_Task requirements_
Go through the data line by line from the top, retyping each exactly, and end with the line that contains "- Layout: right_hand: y".

_Data extract_
━━━━━━━━━━━━━━━━━━━━

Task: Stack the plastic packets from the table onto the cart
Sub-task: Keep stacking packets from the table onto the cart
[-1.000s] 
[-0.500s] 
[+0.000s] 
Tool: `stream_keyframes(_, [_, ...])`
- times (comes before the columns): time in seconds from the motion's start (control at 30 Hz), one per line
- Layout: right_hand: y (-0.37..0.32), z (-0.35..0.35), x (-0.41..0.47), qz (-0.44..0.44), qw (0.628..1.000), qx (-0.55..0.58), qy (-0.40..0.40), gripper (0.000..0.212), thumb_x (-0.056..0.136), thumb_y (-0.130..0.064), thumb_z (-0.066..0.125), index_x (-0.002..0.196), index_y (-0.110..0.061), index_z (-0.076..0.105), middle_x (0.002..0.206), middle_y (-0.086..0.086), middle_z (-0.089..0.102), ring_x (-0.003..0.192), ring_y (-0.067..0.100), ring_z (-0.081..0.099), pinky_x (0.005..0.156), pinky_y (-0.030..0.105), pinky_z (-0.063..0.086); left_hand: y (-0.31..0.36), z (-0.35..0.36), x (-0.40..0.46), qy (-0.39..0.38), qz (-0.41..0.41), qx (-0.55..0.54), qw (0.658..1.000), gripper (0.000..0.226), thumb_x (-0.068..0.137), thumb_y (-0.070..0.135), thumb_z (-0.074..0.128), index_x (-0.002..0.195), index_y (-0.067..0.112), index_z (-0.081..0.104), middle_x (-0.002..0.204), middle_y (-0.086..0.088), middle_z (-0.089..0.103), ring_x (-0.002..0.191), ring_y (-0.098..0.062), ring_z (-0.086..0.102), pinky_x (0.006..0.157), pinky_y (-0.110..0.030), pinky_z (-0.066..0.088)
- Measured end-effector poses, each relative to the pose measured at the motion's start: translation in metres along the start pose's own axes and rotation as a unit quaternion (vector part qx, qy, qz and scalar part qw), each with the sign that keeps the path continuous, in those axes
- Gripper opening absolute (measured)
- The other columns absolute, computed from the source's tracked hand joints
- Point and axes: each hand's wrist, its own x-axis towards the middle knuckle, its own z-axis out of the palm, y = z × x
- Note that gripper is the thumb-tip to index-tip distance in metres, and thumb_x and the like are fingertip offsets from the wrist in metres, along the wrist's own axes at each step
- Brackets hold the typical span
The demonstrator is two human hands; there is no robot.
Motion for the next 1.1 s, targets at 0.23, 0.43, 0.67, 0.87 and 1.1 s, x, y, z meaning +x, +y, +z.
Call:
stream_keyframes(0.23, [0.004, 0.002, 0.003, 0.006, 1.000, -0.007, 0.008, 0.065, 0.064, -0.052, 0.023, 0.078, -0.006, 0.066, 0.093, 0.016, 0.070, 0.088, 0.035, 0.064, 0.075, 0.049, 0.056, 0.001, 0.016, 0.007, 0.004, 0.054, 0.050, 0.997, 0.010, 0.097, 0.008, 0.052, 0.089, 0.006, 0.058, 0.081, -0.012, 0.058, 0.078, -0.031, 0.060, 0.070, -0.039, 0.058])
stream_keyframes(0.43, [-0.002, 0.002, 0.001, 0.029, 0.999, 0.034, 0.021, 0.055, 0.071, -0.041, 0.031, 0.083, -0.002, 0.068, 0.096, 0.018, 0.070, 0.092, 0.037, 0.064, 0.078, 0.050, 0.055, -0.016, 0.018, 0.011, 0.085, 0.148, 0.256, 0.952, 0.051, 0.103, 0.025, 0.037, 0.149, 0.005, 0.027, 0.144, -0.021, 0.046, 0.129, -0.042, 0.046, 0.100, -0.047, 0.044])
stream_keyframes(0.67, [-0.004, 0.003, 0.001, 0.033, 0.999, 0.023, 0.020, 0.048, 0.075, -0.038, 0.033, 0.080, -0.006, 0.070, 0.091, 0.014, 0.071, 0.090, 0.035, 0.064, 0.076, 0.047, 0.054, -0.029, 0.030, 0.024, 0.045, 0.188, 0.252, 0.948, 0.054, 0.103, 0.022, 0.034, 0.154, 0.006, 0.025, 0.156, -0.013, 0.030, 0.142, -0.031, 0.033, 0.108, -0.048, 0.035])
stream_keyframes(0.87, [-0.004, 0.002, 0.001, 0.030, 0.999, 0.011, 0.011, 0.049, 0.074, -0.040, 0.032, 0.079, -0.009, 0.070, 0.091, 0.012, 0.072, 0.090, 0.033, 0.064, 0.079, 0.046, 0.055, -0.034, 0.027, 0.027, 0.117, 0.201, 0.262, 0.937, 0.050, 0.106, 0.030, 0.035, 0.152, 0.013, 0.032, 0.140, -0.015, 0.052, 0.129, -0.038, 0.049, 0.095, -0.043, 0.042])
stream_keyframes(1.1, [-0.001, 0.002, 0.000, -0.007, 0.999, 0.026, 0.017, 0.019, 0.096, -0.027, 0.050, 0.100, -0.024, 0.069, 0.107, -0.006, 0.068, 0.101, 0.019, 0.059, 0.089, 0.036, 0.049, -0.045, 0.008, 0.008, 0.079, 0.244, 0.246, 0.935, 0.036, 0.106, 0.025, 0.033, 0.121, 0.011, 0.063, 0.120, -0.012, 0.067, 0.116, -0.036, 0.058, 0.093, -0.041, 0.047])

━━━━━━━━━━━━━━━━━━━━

_Exercise response_
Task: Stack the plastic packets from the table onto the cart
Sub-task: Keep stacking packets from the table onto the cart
[-1.000s] 
[-0.500s] 
[+0.000s] 
Tool: `stream_keyframes(_, [_, ...])`
- times (comes before the columns): time in seconds from the motion's start (control at 30 Hz), one per line
- Layout: right_hand: y (-0.37..0.32), z (-0.35..0.35), x (-0.41..0.47), qz (-0.44..0.44), qw (0.628..1.000), qx (-0.55..0.58), qy (-0.40..0.40), gripper (0.000..0.212), thumb_x (-0.056..0.136), thumb_y (-0.130..0.064), thumb_z (-0.066..0.125), index_x (-0.002..0.196), index_y (-0.110..0.061), index_z (-0.076..0.105), middle_x (0.002..0.206), middle_y (-0.086..0.086), middle_z (-0.089..0.102), ring_x (-0.003..0.192), ring_y (-0.067..0.100), ring_z (-0.081..0.099), pinky_x (0.005..0.156), pinky_y (-0.030..0.105), pinky_z (-0.063..0.086); left_hand: y (-0.31..0.36), z (-0.35..0.36), x (-0.40..0.46), qy (-0.39..0.38), qz (-0.41..0.41), qx (-0.55..0.54), qw (0.658..1.000), gripper (0.000..0.226), thumb_x (-0.068..0.137), thumb_y (-0.070..0.135), thumb_z (-0.074..0.128), index_x (-0.002..0.195), index_y (-0.067..0.112), index_z (-0.081..0.104), middle_x (-0.002..0.204), middle_y (-0.086..0.088), middle_z (-0.089..0.103), ring_x (-0.002..0.191), ring_y (-0.098..0.062), ring_z (-0.086..0.102), pinky_x (0.006..0.157), pinky_y (-0.110..0.030), pinky_z (-0.066..0.088)

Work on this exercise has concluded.